First Congregational church has faith in the power of well-being.

First Congregational United Church of Christ was quick to adopt Blue Zones Project best-practices. As a result, this small church is having a big impact on the health and well-being of its congregants and the community.



Fort Worth’s First Congregational United Church of Christ may be small, but it’s making a big impact on well-being within its congregation and in the community, thanks in part to Blue Zones Project.

Located in southwest Fort Worth, the progressive church draws only about 150 attendees each week. But those members embrace trying new things and quickly made its enthusiasm for Blue Zones Project apparent. First Congregational Church became a Blue Zones Project Approved faith-based organization in March 2017, only a few months after committing to the goal. As a result, some of the many well-being and Blue Zones Project best practices now in place at the church include:

  • Once a month, church services include yoga, with an instructor leading the congregation in stretches and meditation. Standing and movement are also encouraged during gatherings.
  • Sunday School incorporates a Blue Zones Project challenge curriculum. 
  • Plant-based and vegan food options are available at all gatherings and meetings. 
  • The church hosts a monthly “Sharing Soul Food Sunday” where the food and values of different cultures are explored. Many of the dishes meet the Blue Zones Healthy Dish Guidelines, and a majority of recipes are plant-based.
  • Congregants are encouraged to downshift and move naturally in the church’s beautiful labyrinth throughout the year, not just during Lent. 

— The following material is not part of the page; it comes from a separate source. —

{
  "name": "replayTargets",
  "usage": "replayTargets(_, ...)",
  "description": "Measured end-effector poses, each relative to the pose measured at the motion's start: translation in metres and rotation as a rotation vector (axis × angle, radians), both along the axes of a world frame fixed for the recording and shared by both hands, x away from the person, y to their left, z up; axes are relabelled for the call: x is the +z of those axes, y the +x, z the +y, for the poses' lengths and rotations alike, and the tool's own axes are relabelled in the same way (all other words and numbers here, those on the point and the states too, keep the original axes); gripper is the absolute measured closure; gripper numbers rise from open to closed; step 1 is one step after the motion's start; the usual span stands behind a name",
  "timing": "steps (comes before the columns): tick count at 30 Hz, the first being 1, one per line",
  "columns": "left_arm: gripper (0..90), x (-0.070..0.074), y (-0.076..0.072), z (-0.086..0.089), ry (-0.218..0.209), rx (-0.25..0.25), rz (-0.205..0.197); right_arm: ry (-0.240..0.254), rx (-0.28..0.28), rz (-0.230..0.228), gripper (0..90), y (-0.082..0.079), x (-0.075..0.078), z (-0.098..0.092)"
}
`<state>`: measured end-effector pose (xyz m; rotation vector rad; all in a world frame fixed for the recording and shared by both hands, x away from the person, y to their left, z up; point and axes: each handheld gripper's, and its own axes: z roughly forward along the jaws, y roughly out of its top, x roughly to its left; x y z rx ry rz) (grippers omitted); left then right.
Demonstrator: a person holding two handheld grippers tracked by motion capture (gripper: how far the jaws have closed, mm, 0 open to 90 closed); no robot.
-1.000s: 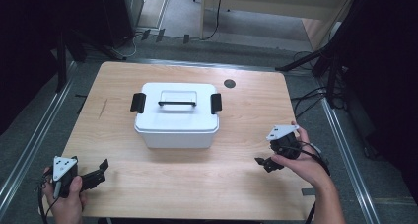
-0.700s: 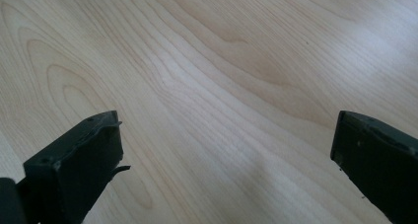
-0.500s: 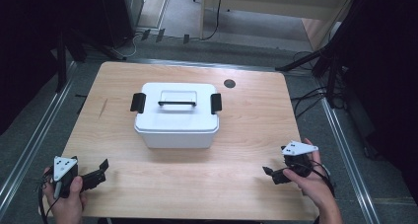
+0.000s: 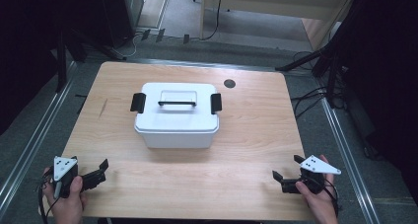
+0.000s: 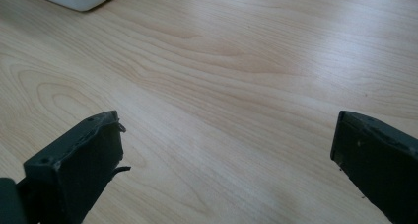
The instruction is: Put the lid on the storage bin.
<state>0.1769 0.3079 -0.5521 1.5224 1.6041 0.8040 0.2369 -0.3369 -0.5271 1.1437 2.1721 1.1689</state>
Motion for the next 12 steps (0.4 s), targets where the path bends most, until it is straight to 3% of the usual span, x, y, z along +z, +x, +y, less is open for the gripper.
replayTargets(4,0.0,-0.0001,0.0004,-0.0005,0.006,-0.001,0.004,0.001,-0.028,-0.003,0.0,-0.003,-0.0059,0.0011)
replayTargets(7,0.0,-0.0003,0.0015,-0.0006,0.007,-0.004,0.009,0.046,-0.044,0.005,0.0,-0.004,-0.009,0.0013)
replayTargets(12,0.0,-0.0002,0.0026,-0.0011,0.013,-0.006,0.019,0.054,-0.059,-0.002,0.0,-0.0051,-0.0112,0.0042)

Under the leadership of Senior Pastor Lee Ann Bryce, the small congregation strives to have a large and visible presence throughout the community. In that aspect, Blue Zones Project’s emphasis on purpose and volunteering as a catalyst for better well-being was a perfect match for the church. In the past few years, member volunteerism has increased by 30 percent, largely as a result of the church offering more opportunities for members to serve the community—one of the organization’s core values. First Congregational also opened its space to the community, making it available for picnics, pet adoptions, cooking demonstrations, and rehearsals. 

Tracy Hanna, a congregant and volunteer at First United Church, said Blue Zones Project aligned well with the church’s core values. “We really enjoyed the focus on purpose and volunteerism,” she added. “It’s who we are and what we do.”